INSTRUCTIONS TO FOLLOW:
Among the entries below, take the line with "Labels on motion" and the line with "black left gripper: moved", and output them and every line between them exactly, with nothing else.

INFORMATION SHOWN:
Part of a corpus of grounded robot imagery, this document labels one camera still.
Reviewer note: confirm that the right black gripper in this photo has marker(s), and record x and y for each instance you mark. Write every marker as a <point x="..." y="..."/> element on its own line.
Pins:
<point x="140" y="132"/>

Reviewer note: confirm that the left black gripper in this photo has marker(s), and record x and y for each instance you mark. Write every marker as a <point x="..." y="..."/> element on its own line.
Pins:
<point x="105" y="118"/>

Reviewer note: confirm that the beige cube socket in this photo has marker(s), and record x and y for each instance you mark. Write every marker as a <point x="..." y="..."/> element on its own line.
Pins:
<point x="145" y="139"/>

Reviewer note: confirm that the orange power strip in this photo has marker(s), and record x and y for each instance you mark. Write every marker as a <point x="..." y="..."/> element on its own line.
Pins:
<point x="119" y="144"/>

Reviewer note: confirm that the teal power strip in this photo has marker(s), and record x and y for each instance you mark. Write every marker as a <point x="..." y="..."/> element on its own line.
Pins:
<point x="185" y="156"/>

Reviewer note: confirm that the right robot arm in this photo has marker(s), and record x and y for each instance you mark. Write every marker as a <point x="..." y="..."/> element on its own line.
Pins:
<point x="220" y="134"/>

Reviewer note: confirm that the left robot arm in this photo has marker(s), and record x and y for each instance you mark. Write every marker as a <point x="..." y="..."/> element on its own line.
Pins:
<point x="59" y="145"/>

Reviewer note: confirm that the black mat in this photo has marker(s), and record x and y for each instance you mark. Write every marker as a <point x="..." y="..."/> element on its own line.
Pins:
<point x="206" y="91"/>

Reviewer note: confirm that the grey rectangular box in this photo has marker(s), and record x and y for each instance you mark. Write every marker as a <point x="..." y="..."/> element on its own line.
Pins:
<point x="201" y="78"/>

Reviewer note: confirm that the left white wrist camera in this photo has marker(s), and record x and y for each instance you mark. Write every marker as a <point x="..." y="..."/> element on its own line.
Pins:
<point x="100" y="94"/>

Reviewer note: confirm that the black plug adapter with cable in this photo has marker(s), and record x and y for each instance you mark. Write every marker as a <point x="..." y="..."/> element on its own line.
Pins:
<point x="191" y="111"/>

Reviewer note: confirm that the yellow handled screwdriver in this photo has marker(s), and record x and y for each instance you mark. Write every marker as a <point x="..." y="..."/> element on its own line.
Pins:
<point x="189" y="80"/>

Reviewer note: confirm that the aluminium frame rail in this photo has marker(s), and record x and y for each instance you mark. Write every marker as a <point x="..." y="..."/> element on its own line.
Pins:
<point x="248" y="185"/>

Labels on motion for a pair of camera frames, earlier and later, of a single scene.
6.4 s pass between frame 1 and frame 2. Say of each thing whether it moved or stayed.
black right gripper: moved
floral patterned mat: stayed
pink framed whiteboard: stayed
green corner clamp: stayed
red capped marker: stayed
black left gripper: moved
--
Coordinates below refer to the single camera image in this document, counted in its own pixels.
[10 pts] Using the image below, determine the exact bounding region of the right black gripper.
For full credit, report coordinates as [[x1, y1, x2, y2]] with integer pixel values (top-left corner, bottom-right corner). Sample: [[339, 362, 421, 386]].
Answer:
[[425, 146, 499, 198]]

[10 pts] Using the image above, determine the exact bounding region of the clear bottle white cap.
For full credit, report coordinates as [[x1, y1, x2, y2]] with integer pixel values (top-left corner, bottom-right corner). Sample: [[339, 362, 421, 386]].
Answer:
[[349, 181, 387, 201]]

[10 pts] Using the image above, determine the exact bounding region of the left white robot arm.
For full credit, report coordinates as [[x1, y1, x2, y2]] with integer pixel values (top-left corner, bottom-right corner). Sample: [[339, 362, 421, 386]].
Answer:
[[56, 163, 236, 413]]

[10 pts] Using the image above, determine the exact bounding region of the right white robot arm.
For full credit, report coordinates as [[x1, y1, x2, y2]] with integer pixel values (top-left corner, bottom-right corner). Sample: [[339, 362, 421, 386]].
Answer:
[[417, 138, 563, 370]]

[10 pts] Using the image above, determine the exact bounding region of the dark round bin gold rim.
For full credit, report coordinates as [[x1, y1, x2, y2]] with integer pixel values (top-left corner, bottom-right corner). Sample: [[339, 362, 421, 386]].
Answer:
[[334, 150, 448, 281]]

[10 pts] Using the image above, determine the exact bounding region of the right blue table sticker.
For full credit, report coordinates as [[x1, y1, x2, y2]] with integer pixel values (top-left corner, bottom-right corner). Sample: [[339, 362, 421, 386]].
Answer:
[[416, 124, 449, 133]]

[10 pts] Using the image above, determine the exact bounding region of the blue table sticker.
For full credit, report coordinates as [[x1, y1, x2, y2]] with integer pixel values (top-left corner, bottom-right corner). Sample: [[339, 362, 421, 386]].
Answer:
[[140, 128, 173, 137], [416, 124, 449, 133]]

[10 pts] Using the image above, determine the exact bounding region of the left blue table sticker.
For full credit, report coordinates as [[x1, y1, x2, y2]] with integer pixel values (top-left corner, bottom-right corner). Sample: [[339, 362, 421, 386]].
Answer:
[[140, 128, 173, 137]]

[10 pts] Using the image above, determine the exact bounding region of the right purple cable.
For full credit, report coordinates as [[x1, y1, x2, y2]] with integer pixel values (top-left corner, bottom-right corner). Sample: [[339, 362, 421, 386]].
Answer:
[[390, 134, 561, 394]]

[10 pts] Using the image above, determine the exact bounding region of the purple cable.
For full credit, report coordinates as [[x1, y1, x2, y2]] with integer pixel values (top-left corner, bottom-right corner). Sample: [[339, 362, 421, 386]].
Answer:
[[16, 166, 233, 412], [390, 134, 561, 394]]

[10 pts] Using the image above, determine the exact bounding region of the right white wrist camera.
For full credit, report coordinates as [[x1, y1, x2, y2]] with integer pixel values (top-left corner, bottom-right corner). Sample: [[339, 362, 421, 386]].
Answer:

EXERCISE SOLUTION:
Labels on motion for a pair of camera frames, earlier and later, of a single scene.
6.4 s pass between frame 1 and frame 2. Say of each thing whether it moved or stayed.
black right gripper: moved
floral patterned mat: stayed
pink framed whiteboard: stayed
green corner clamp: stayed
red capped marker: stayed
black left gripper: moved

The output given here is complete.